Your raw data is how the data is stored at the company, or how you gathered the data yourself (e.g., using web scraping or APIs)
You need to know and explain:
- What’s the “primary key” of this data? ( -> what identifies a unique row in this data set?)
- For example, data may be stored per video_id - day (e.g., the number of YouTube views per video per day), or per shop - user - day (recording sales of a user for an online shop per day)
- Make explicit the frequency of your data (e.g., per month, week, day, hour, second…)
- What are the “value” columns?
- Value columns is data that is recorded per primary key (e.g., video views for YouTube, sales for the online shop).
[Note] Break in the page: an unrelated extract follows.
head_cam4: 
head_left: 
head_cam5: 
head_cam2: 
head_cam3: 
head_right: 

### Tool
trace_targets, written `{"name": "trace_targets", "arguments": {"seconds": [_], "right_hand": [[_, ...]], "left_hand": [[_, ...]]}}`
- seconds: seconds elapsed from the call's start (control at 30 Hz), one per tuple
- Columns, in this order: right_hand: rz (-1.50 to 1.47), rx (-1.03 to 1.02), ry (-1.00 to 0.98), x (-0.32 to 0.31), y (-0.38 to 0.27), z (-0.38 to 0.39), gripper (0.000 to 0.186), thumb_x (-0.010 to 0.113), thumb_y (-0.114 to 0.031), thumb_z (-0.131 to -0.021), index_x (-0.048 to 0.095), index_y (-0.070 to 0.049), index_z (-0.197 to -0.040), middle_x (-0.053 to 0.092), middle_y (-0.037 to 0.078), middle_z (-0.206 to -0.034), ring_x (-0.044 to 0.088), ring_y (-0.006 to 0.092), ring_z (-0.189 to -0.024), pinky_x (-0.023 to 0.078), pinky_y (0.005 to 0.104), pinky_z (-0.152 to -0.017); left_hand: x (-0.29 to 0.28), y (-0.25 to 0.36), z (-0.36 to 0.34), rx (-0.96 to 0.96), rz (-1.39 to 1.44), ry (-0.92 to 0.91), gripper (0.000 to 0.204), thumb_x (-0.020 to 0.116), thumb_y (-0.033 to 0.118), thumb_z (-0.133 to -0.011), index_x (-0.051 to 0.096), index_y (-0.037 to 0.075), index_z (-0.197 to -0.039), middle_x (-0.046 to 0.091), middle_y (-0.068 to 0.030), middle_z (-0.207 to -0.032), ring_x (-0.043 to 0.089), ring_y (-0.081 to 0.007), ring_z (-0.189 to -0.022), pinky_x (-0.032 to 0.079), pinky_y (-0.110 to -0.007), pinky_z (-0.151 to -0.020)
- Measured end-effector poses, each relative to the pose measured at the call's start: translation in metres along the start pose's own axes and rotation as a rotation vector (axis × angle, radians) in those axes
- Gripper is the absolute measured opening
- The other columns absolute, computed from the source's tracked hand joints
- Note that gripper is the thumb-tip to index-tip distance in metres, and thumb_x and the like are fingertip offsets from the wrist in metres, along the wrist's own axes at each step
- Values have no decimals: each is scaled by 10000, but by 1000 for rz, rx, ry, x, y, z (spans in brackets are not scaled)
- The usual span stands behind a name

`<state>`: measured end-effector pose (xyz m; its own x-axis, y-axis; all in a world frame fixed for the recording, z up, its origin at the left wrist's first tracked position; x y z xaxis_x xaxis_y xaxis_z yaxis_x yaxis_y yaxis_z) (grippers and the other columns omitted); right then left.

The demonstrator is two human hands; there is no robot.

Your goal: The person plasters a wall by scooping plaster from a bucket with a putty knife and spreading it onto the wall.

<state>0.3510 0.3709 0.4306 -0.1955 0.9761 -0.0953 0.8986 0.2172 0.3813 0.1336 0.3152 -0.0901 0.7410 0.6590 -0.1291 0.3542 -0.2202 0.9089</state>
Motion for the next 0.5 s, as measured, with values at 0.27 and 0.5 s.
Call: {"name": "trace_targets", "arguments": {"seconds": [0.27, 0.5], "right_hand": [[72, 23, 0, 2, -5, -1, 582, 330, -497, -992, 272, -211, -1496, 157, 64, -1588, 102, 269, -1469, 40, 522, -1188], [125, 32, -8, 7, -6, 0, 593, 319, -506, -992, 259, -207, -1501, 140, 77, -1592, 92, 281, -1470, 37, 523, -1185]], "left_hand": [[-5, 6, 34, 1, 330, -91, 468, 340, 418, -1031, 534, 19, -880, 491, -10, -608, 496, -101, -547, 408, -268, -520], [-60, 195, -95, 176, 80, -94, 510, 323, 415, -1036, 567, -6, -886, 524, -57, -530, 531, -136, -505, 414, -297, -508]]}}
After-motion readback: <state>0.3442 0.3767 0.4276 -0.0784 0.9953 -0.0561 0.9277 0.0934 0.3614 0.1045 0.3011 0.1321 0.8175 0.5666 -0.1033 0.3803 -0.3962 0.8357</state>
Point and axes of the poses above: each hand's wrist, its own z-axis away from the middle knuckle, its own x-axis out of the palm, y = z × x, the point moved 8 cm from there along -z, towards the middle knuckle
- Typically, you may encounter different tables with different primary keys and value columns
- E.g., a table with user demographics, a table with sales data, a table with clickstream data, etc.
- What’s the “primary key” of this data? ( -> what identifies a unique row in this data set?)
Create some summary statistics of this data
Always have a table of mean, SD, min, max per variable (“descriptive statistics”)
Try to be creative
- E.g., for sales data of a shop, create a summary of how many users buy per shop, or
- E.g., for panel data (i.e., users/brands/artists observed over time): some time series plots (e.g., line graphs, for each user a line over time)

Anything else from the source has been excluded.